In particular, the feed tested was the 20-35 wt.% cut of HAVR having a metals content of 50 wppm V and 8 wppm Ni. Fixed bed hydrotreatment of this feed using vanadium on commercially available high pore volume large pore diameter activated carbon as the catalyst showed the demetallation reaction to be first order in metals concentration, and independent of the H₂S partial pressure over the range studied (16 to 70 psia). Although the demetallation was first order in H₂ partial pressure (over the range 0 to 555 psia), the rate was sufficiently high to allow the desired demetallation at about 500 psi H₂ pressure and at 650°F and 1.5 V/V/hr. The reaction was highly selective with minimal occurrence of other reactions, such as desulfurization or hydrogenation. Hydrogen consumption was only 50 to 150 SCF/Bbl, and there was no detectable gas make. A small reduction in nitrogen occurred. Results of two experiments are shown graphically in FIG. 3 and are tabulated in Table V.

Example 4

[0038] This example illustrates the use of a non-catalytic hydrotreating demetallation step according to the present invention. A 120 g portion of a 0 to 20 weight percent distillation fraction of a heavy Arabian vacuum residuum, as described in column 1 of Table IV, was charged to an autoclave together with 245 psia of H₂S and 800 psia of H₂ and 1.67 weight percent on feed of carbon black. The mixture was heated with stirring for 3 hours at 800°F, cooled, filtered and analyzed for vanadium. The vanadium content was reduced from 14 ppm to 2 ppm.

Example 5

[0039] This example illustrates, in a demetallation step employing a preferred catalyst, the effect of the vanadium loading on the activity of the catalyst. A commercially available carbon support, DARCO activated-carbon used as 14-35 mesh particles was impregnated with vanadium at the various loadings shown in Table VI below, ranging from about 5 percent to about 20 wt. percent on the activated-carbon. The vanadium on carbon was charged to a 3/8" tabular reactor (20.0 cc charge) and was subjected to standard sulfiding. Specifically, the catalyst was sulfided with a gaseous mixture comprising 10.3 % hydrogen sulfide in hydrogen for 40 minutes while increasing the temperature from 200 to 450°F at atmospheric pressure.

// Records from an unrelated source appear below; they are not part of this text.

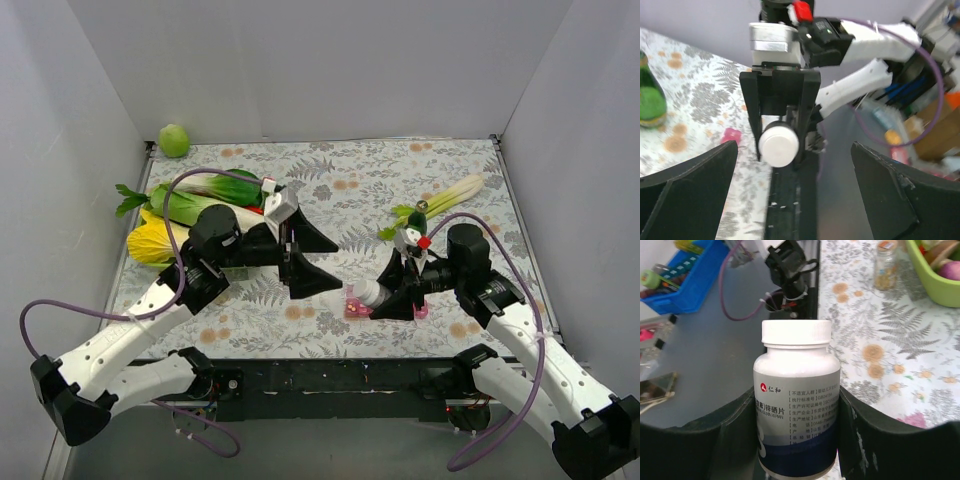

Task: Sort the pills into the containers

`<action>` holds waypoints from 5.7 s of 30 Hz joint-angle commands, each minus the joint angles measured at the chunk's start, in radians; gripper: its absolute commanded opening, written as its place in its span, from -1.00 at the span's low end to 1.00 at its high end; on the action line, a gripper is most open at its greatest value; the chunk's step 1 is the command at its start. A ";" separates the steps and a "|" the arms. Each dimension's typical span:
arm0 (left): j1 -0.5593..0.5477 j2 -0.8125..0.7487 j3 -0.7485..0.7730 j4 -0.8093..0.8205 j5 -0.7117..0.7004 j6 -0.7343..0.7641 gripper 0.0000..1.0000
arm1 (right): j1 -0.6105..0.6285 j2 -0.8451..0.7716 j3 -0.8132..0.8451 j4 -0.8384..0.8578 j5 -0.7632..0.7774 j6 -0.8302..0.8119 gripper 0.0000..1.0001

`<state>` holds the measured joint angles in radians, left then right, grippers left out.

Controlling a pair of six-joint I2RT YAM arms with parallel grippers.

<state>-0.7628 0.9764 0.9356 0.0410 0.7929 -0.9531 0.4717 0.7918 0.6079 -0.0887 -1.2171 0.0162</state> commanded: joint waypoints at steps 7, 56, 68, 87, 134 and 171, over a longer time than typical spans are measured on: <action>-0.035 0.146 0.129 -0.271 -0.176 -0.664 0.93 | -0.002 0.007 0.118 -0.195 0.209 -0.286 -0.97; -0.202 0.246 0.186 -0.335 -0.216 -0.029 0.10 | -0.005 0.014 0.049 -0.054 0.129 -0.101 -0.97; -0.165 0.226 0.201 -0.325 -0.253 -0.102 0.29 | -0.007 0.012 0.043 -0.069 0.130 -0.116 -0.97; -0.142 0.271 0.206 -0.296 -0.161 -0.148 0.12 | -0.005 0.023 0.041 -0.069 0.134 -0.124 -0.97; 0.309 0.185 -0.032 -0.920 -1.050 -0.472 -0.76 | -0.031 -0.083 0.064 -0.385 0.492 -0.599 0.93; 0.158 0.474 -0.040 -0.121 -0.224 -0.323 -0.11 | 0.018 0.205 -0.189 -0.283 0.794 -1.099 0.75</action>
<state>-0.5777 1.3579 0.8577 -0.2520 0.5667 -1.2655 0.4866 0.9787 0.4271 -0.4152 -0.4213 -1.0786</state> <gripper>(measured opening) 0.464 0.886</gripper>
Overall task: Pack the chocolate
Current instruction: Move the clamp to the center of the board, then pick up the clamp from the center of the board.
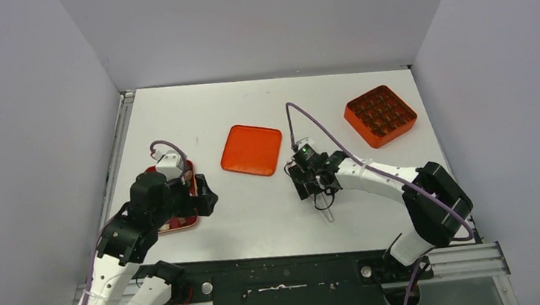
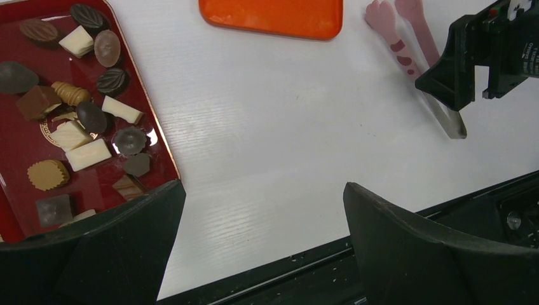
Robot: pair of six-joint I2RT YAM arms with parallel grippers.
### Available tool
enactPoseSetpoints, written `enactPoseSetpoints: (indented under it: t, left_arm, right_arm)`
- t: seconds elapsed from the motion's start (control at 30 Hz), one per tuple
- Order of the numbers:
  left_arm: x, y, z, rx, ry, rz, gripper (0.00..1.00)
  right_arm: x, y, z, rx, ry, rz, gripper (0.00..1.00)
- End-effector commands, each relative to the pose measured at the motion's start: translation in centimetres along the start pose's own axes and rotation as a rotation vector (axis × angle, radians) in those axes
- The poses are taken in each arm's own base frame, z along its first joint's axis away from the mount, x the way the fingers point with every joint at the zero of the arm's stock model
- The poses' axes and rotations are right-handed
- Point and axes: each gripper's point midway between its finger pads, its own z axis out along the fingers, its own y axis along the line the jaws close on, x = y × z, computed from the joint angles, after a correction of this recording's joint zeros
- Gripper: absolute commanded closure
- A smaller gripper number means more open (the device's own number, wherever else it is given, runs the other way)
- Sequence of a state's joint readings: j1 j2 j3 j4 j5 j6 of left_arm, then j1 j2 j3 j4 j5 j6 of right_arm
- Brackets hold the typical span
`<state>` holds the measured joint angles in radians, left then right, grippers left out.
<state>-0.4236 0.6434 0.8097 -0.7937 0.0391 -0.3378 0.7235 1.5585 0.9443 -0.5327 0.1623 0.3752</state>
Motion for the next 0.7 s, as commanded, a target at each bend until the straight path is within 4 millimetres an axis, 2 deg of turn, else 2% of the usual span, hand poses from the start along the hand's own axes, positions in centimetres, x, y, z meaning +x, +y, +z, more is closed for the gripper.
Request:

The catalyst was then maintained at a temperature of 450°F for 1 hour and 10 minutes. The temperature was increased to 700°F over a period of 50 minutes and then maintained at 700°F for 1 hr and 10 min. During this treatment, the gas flow was maintained at an exit rate of 0.40 1/min H₂ as measured in a wet test meter at atmospheric conditions after removal of the H₂S by caustic scrubbing. The catalyst was then held overnight at static pressure of 110 psig while decreasing the temperature from 700°F to 400°F.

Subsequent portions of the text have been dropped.